*ASSIGNMENT*
Would you filter the listing below so that only lines with the word "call" remain?

*GIVEN MATERIAL*
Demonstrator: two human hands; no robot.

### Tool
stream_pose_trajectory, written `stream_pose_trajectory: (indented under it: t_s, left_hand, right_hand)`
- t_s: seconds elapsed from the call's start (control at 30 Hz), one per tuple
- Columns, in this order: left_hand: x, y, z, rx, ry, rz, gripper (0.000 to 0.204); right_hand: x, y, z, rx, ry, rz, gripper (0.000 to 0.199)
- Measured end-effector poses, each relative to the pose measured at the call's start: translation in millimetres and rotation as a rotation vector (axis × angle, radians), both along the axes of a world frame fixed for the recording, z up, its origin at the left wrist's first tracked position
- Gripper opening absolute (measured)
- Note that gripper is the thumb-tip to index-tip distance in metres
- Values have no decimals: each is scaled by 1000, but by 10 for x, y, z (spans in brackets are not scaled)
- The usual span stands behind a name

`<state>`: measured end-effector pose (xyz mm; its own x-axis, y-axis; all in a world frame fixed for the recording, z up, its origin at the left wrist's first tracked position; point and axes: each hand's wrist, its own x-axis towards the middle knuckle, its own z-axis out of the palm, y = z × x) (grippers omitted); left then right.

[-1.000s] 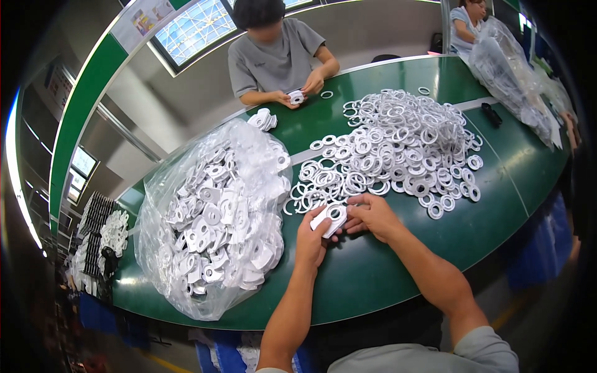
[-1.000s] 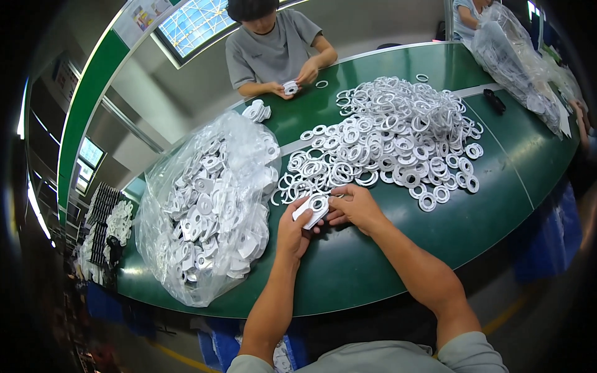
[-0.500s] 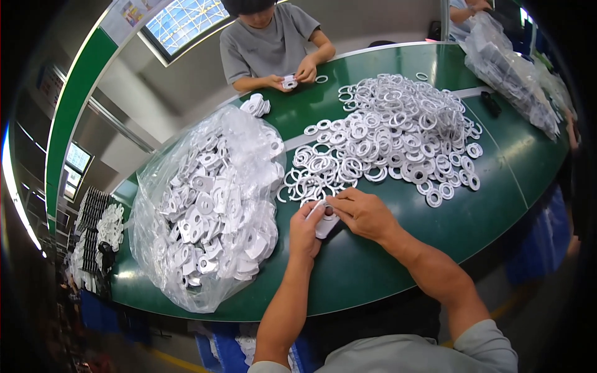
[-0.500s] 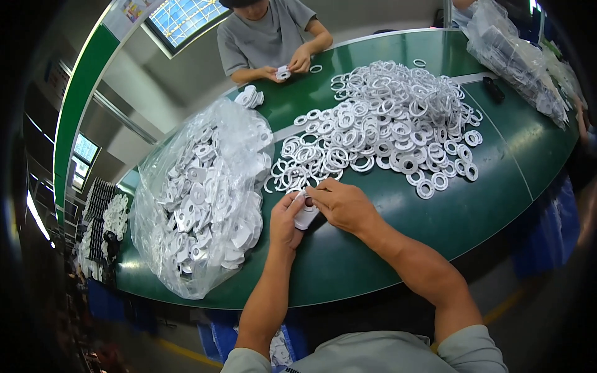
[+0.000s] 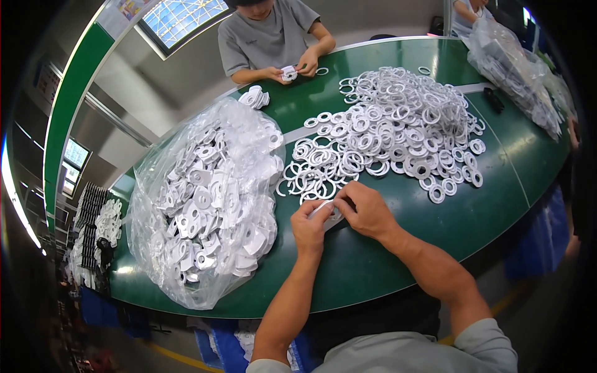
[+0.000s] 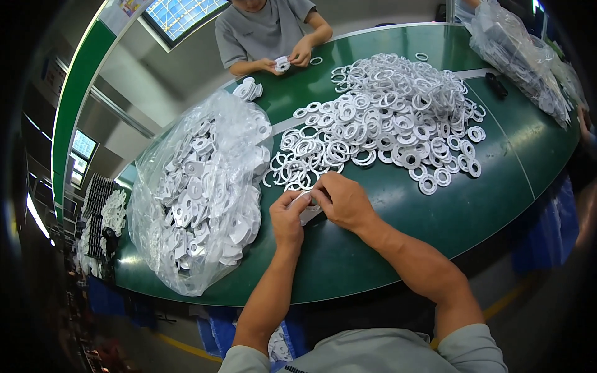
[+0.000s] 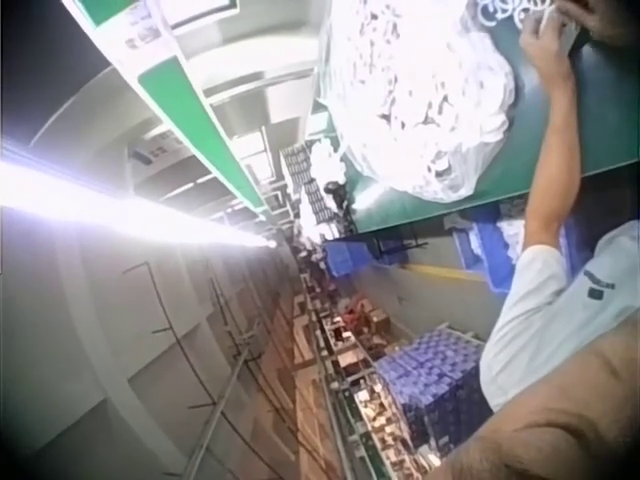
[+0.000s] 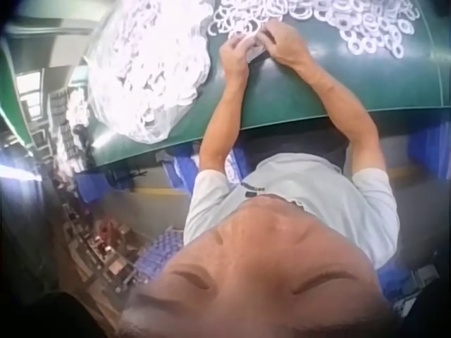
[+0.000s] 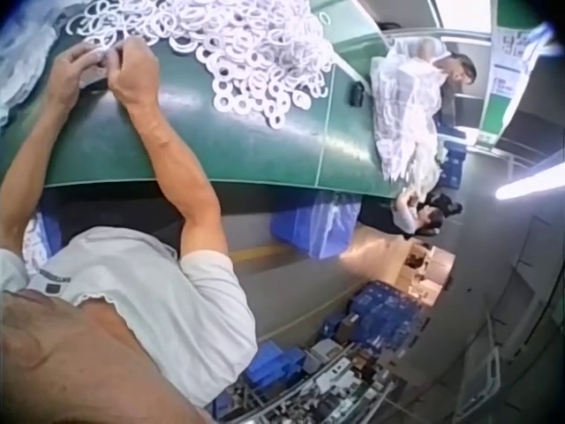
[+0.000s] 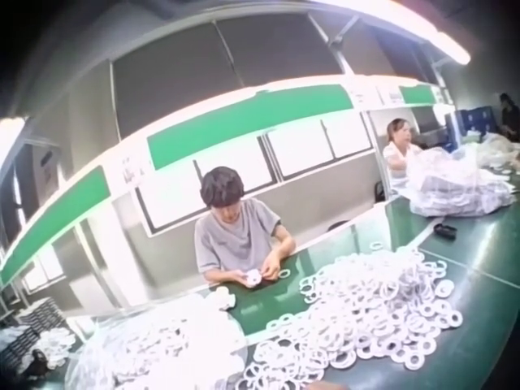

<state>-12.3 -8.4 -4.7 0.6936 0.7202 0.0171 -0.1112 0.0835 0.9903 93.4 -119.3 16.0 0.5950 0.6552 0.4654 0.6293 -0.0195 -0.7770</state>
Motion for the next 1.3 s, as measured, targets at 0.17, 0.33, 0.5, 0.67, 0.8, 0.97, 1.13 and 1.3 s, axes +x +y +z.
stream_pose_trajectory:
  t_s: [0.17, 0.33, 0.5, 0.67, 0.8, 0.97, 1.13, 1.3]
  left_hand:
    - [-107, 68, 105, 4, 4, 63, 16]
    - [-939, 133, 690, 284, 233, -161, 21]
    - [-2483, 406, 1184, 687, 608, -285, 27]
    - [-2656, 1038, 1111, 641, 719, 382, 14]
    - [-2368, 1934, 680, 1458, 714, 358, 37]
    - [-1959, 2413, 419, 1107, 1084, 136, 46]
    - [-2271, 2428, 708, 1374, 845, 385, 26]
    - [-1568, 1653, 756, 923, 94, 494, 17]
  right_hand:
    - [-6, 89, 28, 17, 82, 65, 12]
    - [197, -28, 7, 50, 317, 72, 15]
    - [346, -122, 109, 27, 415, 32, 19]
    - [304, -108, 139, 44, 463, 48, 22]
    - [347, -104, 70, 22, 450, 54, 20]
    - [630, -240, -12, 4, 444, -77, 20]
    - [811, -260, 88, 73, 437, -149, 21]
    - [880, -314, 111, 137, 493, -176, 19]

*ANSWER FOR THE TASK*
- t_s: seconds elapsed from the call's start (control at 30 Hz), one per tuple
- Measured end-effector poses, each relative to the pose measured at the call's start: translation in millimetres and rotation as a rotation vector (axis × angle, radians), both along the axes of a world frame fixed for the recording, z up, its origin at the left wrist's first tracked position

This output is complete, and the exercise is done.